__TASK TO COMPLETE__. Gather every line below where "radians" appears.

*** EXERCISE MATERIALS Section Begins ***

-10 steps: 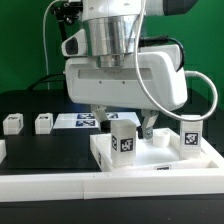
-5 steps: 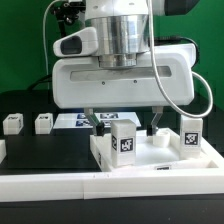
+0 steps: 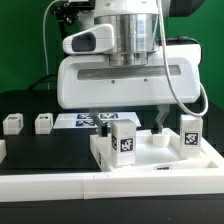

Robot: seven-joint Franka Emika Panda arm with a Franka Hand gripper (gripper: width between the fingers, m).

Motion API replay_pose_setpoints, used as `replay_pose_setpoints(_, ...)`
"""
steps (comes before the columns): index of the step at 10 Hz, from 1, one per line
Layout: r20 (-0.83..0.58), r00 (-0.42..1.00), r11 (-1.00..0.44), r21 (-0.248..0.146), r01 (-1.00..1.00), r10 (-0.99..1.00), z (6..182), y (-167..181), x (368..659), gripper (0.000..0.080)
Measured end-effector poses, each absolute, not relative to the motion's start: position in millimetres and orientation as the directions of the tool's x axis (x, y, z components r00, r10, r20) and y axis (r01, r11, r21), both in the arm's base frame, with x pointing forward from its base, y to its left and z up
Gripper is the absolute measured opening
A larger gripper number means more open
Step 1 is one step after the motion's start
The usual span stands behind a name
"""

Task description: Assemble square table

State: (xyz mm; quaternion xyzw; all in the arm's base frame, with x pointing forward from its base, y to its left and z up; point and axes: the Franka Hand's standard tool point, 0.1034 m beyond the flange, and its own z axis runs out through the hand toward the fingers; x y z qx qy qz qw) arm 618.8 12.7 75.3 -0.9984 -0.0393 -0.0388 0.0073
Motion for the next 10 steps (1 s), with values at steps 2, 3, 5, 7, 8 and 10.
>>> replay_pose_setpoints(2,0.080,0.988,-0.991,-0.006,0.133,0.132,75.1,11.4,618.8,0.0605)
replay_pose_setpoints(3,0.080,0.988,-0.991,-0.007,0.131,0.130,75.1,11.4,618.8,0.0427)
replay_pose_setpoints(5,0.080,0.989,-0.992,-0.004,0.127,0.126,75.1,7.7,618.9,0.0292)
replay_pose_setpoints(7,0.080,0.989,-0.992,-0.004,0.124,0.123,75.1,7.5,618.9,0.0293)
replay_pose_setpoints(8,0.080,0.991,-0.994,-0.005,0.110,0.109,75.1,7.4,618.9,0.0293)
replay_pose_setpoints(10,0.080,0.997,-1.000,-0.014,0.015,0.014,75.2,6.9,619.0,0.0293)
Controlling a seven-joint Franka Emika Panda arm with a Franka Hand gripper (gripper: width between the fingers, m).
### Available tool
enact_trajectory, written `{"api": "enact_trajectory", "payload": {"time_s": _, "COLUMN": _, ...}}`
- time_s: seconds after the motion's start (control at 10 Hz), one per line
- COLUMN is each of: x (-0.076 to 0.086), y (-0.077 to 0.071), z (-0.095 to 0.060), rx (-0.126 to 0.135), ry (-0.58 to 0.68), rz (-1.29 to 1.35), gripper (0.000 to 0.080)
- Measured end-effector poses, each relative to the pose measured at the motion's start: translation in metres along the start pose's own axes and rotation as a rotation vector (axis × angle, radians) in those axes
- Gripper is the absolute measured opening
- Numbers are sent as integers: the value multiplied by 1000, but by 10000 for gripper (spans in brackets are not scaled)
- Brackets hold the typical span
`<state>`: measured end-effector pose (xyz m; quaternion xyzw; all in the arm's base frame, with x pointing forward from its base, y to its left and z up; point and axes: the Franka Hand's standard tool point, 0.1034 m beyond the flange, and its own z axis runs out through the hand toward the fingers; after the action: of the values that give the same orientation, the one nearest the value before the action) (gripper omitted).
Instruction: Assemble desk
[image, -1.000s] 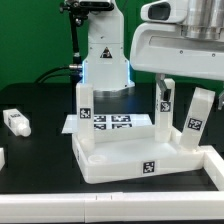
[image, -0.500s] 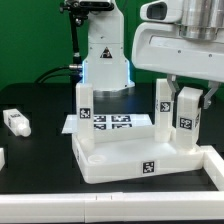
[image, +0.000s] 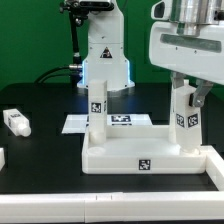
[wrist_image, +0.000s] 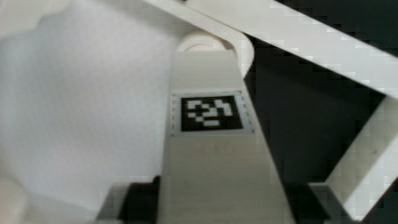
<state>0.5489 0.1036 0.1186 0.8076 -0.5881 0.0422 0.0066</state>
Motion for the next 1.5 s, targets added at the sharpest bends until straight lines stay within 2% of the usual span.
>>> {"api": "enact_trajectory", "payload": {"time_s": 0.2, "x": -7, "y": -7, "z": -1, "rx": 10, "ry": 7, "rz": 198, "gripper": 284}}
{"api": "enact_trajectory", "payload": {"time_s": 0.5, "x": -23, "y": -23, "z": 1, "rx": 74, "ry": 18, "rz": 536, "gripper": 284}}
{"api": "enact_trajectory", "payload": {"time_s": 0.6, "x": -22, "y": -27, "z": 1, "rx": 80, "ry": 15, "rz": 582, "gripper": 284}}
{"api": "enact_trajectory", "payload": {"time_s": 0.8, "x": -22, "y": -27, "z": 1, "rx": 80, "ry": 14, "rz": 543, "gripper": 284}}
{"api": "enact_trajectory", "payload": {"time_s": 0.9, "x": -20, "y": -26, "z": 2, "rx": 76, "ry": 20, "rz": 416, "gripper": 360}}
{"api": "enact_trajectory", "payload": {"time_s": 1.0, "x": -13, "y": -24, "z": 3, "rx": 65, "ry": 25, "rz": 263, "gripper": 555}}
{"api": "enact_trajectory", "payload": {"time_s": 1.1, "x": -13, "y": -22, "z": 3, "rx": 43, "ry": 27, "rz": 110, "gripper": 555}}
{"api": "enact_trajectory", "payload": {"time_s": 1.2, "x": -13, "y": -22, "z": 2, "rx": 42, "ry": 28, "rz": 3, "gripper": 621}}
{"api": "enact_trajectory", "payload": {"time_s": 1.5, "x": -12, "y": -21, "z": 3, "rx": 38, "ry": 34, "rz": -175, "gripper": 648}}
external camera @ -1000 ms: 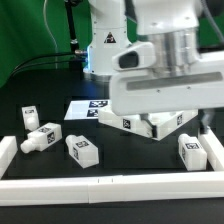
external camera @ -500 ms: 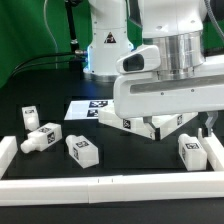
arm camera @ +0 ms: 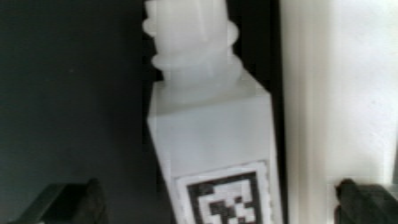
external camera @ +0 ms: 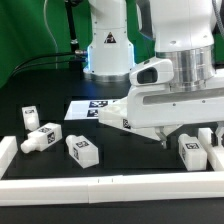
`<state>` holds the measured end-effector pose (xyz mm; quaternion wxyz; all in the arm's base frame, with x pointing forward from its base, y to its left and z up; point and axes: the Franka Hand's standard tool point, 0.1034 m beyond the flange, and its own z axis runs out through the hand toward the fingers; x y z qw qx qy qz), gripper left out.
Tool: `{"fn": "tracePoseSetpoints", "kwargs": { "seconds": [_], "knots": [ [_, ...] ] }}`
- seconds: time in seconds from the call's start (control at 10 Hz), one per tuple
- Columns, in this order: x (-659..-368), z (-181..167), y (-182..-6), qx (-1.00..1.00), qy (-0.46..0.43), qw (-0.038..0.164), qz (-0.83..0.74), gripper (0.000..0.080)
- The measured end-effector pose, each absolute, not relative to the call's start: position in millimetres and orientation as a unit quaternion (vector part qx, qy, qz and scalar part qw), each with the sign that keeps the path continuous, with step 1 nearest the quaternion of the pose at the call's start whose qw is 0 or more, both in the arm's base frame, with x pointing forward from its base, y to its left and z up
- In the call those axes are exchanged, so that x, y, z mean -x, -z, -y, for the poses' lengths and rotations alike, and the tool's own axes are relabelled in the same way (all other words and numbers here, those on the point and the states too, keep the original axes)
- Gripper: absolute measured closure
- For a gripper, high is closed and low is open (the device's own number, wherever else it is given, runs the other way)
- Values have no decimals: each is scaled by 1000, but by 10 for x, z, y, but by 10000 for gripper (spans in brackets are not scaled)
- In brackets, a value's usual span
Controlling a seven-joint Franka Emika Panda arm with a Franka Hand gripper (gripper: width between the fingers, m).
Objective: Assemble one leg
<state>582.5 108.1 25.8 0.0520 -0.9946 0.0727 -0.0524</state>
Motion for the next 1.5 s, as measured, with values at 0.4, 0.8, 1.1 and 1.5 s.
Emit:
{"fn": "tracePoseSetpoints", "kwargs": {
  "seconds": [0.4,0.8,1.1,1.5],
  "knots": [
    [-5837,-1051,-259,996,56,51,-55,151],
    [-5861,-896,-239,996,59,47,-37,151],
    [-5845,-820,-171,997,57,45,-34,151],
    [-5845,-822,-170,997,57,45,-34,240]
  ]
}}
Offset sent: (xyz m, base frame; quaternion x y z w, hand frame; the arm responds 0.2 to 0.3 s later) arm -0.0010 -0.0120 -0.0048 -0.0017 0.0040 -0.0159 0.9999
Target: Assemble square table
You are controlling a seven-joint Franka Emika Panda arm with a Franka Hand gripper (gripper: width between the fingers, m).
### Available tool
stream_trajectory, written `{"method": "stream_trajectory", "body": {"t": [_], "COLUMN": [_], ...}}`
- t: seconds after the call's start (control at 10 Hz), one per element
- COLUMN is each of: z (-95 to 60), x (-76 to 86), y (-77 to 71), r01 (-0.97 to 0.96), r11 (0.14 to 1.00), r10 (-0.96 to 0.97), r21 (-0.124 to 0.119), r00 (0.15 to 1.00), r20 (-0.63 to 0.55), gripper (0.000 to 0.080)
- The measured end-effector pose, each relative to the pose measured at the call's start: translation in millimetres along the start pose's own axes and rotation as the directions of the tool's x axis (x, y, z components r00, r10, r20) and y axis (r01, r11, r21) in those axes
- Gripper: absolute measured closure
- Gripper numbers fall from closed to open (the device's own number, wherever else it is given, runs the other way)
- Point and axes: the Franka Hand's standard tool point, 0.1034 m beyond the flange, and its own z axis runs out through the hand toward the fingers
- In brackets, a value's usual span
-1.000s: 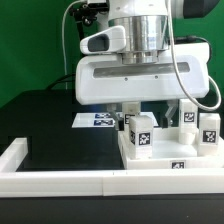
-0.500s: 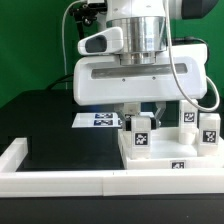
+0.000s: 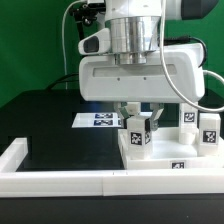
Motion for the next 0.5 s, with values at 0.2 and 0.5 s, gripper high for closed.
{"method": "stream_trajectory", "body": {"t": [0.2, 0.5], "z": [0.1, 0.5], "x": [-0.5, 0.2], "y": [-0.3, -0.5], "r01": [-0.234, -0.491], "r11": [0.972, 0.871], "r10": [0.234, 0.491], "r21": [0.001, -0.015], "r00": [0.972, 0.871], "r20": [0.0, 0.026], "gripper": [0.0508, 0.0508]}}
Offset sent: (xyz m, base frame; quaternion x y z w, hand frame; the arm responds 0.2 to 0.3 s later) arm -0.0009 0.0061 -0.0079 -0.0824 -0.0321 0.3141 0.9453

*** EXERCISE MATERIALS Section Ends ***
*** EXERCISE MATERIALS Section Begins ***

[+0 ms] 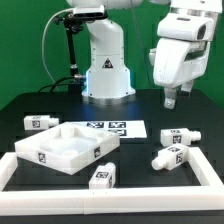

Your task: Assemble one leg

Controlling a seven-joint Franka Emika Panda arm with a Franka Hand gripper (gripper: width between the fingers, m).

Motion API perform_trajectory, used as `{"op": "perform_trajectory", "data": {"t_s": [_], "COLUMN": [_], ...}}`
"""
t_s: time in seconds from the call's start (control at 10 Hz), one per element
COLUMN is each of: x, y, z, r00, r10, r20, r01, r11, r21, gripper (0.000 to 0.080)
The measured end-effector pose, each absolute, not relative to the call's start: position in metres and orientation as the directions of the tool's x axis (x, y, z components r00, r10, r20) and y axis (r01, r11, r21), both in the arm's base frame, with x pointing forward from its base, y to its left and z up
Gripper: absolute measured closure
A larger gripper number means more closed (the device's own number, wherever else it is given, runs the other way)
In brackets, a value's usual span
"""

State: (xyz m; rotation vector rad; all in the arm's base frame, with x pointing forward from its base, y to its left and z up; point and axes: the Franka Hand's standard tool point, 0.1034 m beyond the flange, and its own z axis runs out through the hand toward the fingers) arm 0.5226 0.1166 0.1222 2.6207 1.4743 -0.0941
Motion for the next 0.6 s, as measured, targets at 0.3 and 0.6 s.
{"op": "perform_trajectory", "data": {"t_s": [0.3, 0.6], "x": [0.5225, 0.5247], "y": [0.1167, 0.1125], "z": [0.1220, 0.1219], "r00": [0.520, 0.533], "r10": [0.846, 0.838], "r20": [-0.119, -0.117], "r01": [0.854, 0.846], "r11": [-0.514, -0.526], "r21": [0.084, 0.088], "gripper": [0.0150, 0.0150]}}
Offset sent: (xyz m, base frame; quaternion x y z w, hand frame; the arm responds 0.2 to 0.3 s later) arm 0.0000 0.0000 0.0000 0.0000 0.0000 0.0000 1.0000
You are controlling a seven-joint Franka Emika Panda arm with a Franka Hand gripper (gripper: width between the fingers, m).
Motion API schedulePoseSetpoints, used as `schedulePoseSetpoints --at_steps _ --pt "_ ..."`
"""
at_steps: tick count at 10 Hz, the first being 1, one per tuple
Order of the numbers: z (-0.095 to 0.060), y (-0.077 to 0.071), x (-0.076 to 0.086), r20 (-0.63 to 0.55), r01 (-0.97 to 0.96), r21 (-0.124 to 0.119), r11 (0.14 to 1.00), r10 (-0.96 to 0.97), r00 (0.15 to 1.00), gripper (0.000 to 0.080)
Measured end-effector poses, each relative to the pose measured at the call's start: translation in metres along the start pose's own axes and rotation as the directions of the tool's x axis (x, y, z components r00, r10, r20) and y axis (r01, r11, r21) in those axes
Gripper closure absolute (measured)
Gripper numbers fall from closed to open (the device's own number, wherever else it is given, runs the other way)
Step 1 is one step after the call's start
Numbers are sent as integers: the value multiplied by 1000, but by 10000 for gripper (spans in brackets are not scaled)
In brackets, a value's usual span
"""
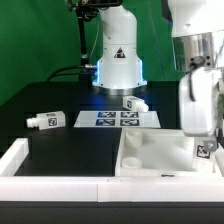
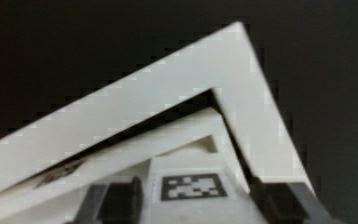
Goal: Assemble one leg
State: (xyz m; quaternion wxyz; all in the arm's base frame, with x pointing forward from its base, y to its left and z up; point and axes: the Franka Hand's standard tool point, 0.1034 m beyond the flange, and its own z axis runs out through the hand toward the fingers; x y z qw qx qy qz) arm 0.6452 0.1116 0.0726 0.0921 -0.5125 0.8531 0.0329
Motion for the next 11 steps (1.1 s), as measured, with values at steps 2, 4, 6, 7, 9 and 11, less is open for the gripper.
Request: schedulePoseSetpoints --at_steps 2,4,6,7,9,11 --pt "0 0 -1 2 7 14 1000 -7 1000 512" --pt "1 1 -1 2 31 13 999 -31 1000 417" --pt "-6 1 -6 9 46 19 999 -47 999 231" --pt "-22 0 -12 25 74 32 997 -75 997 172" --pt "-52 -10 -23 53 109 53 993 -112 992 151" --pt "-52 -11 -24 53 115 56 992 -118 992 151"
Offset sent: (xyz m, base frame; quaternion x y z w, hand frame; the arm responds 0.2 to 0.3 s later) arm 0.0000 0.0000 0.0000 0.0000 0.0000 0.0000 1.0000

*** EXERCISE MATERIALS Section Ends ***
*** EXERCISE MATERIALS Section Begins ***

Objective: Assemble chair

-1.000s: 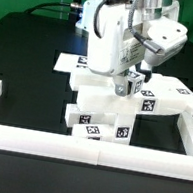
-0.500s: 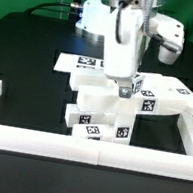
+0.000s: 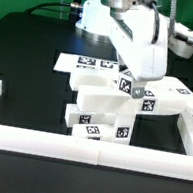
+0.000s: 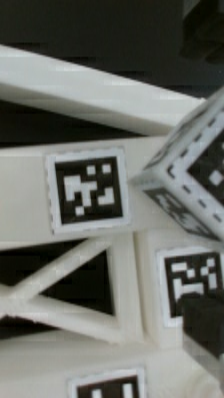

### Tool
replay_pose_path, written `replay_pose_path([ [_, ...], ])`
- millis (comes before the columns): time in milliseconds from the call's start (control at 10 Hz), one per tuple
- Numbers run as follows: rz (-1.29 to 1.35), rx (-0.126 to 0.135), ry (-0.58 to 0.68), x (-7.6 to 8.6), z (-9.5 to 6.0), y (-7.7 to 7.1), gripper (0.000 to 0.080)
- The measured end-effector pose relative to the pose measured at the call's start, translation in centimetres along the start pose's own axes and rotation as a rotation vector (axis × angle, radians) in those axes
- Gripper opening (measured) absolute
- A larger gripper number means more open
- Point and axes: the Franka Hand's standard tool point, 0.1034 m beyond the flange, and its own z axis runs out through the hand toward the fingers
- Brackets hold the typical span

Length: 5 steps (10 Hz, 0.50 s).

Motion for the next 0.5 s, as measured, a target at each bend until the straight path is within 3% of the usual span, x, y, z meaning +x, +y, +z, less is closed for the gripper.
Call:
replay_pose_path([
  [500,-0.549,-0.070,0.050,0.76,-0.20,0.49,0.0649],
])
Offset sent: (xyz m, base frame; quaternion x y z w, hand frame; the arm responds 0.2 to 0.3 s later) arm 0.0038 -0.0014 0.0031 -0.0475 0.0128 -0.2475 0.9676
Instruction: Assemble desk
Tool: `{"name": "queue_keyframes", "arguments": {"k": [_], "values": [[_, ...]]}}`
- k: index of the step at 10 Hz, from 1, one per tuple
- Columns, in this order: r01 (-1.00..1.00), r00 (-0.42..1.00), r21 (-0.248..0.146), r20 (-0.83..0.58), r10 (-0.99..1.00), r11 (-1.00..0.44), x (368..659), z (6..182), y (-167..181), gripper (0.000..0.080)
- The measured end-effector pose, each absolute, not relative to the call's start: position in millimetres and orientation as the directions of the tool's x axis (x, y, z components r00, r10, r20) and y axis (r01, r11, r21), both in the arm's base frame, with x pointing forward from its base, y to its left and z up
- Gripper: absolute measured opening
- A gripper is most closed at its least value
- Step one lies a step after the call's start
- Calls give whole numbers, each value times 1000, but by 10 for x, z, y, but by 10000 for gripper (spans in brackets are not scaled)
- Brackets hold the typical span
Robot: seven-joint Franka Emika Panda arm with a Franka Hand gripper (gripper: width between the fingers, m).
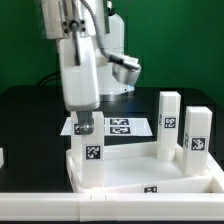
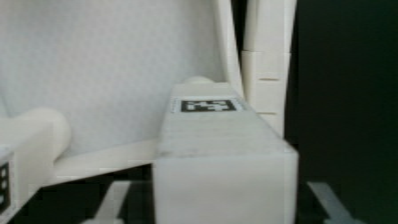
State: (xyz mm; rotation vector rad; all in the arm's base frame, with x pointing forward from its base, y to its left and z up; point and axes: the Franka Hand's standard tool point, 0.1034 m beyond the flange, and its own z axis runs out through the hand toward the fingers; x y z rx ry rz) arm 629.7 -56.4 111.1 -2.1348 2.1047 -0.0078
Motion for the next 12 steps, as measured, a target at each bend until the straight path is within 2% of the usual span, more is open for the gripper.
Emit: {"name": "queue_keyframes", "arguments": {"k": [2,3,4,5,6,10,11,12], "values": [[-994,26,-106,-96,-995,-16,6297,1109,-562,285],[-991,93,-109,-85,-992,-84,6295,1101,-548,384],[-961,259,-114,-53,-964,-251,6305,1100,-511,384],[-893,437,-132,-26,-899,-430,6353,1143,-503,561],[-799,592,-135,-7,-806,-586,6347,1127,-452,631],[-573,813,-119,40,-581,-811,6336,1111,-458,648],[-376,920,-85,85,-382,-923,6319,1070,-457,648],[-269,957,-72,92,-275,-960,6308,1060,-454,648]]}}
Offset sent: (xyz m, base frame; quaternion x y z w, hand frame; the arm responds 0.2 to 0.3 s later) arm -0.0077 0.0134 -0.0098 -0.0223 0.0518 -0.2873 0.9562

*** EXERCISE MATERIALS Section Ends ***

__OUTPUT OF THE TASK__.
- Measured end-effector poses, each relative to the pose measured at the motion's start: translation in metres along the start pose's own axes and rotation as a rotation vector (axis × angle, radians) in those axes
- The measured end-effector pose relative to the pose measured at the call's start, translation in centimetres along the start pose's own axes and rotation as a rotation vector (axis × angle, radians) in those axes

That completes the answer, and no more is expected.